The Army is known as a regimented, disciplined and uniform organization. We have regulations, manuals, tables of organizations and allocations, and the Uniform Code of Military Justice to ensure we all look and act alike. Standard operating procedures; tactics, techniques and procedures; and Center of Army Lessons Learned notices ensure that even down to the lowest unit level, we as an Army operate very similarly. So what happened to the scout platoon?

I enlisted as a 19D in 1986. I was trained on the Cavalry Fighting Vehicle in one-station unit training. My first platoon in Germany consisted of six CFVs and 30 scouts. My second platoon at Fort Hood, TX, was the same thing. I had to successfully pass all Bradley gunnery skill tasks just to get into the Basic Noncommissioned Officer Course. I attended the Bradley Master Gunner Course and commanded a CFV in Desert Storm. I followed that up with a rotation to the National Training Center in February 1992.

Twenty years and a whole lot of history later, the Army has no less than five different scout platoons.

On the surface, an armored brigade combat team reconnaissance squadron and a combined-arms battalion’s scout platoons look identical, but a closer look shows a difference in the NCO allocations. These two platoons have three Bradleys, five humvees and 36 Soldiers. A Stryker BCT’s scout platoon is four Stryker reconnaissance vehicles and 23 Soldiers. An infantry BCT’s scout platoon is six humvees and 24 Soldiers. Finally, the scout platoon in a battlefield surveillance brigade is six humvees and 18 Soldiers. We all know that scouts are very resourceful and that the Army wants flexible, agile Soldiers with a depth of experience. But the preceding differences make it very hard for a young 19D to develop into a true subject-matter expert NCO.

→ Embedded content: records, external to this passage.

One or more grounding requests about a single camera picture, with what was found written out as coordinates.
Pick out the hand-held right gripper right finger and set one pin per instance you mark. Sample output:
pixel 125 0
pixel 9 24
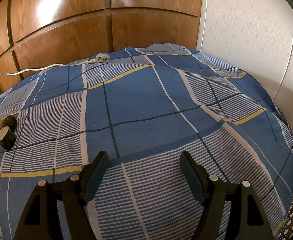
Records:
pixel 187 166

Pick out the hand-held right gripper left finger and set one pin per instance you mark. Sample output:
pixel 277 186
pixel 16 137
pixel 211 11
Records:
pixel 100 165

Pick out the blue plaid bedsheet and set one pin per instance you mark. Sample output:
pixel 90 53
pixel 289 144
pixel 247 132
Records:
pixel 146 105

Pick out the dark cut vegetable piece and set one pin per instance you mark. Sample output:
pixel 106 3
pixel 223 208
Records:
pixel 9 122
pixel 5 137

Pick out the wooden wardrobe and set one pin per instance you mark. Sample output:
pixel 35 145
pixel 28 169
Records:
pixel 74 30

We at the Armor School are the proponents for change to bring uniformity to Army scout platoons. We feel all scout platoons should be six vehicles and 36 Soldiers. We concur with the Stryker RV for SBCTs, the Bradley for ABCTs, and we definitely do not concur with any scout deploying in a humvee. Platforms will always be different among the different BCTs, but having two different platforms in one platoon is crazy. Especially when scouts are asked to do their job in a highly vulnerable wheeled vehicle around everyone else in highly survivable armored tracked vehicles.

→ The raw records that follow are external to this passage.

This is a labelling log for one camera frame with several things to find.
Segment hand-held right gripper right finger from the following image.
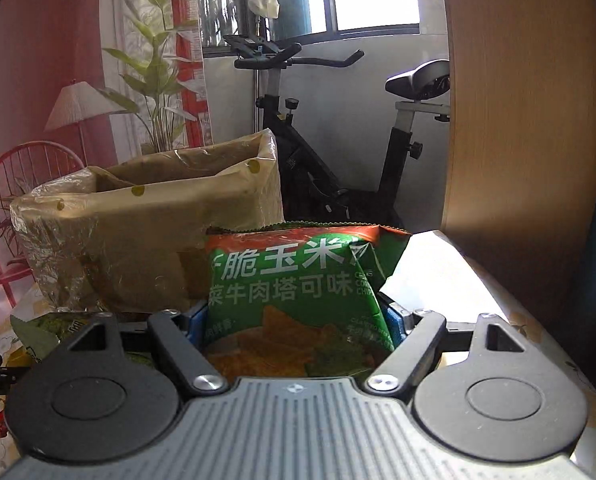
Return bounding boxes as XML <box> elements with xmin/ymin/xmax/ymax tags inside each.
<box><xmin>365</xmin><ymin>303</ymin><xmax>531</xmax><ymax>396</ymax></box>

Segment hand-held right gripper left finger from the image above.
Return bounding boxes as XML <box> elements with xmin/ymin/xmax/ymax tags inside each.
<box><xmin>60</xmin><ymin>300</ymin><xmax>231</xmax><ymax>394</ymax></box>

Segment pale green snack bag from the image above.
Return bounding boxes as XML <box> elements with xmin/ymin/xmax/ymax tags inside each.
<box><xmin>10</xmin><ymin>312</ymin><xmax>86</xmax><ymax>364</ymax></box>

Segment green corn chip bag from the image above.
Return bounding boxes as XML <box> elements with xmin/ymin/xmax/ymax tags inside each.
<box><xmin>205</xmin><ymin>222</ymin><xmax>413</xmax><ymax>379</ymax></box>

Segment brown cardboard box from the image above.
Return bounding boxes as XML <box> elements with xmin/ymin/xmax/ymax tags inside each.
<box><xmin>80</xmin><ymin>132</ymin><xmax>279</xmax><ymax>313</ymax></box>

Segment clear dotted plastic bag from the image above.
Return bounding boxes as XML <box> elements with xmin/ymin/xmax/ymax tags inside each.
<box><xmin>10</xmin><ymin>127</ymin><xmax>285</xmax><ymax>322</ymax></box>

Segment black exercise bike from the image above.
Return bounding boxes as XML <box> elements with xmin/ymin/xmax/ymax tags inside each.
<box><xmin>223</xmin><ymin>34</ymin><xmax>451</xmax><ymax>234</ymax></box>

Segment wooden board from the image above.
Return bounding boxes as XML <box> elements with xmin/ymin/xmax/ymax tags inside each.
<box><xmin>438</xmin><ymin>0</ymin><xmax>596</xmax><ymax>312</ymax></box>

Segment red wooden chair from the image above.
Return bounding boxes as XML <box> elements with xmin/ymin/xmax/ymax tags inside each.
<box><xmin>0</xmin><ymin>0</ymin><xmax>215</xmax><ymax>356</ymax></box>

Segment white plastic bag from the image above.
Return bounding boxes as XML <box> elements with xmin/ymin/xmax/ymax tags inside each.
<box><xmin>248</xmin><ymin>0</ymin><xmax>281</xmax><ymax>21</ymax></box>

The infantry squad went through this same dilemma not long ago. GEN Martin Dempsey, the 37th Chief of Staff of the Army, made the decision that an Army infantry squad was nine Soldiers. Pros and cons for a nine-man squad exist, but decision made – move on. We feel that needs to happen now with the scout platoon. Once we have the platoon set, we can then debate and decide what a scout section, squad and team look like. We look forward to your thoughts and recommendations.

Let us also never forget those who have paid the ultimate price and can no longer be with us, and all those great Americans currently serving in harm’s way.

Forge the Thunderbolt! Armor Strong!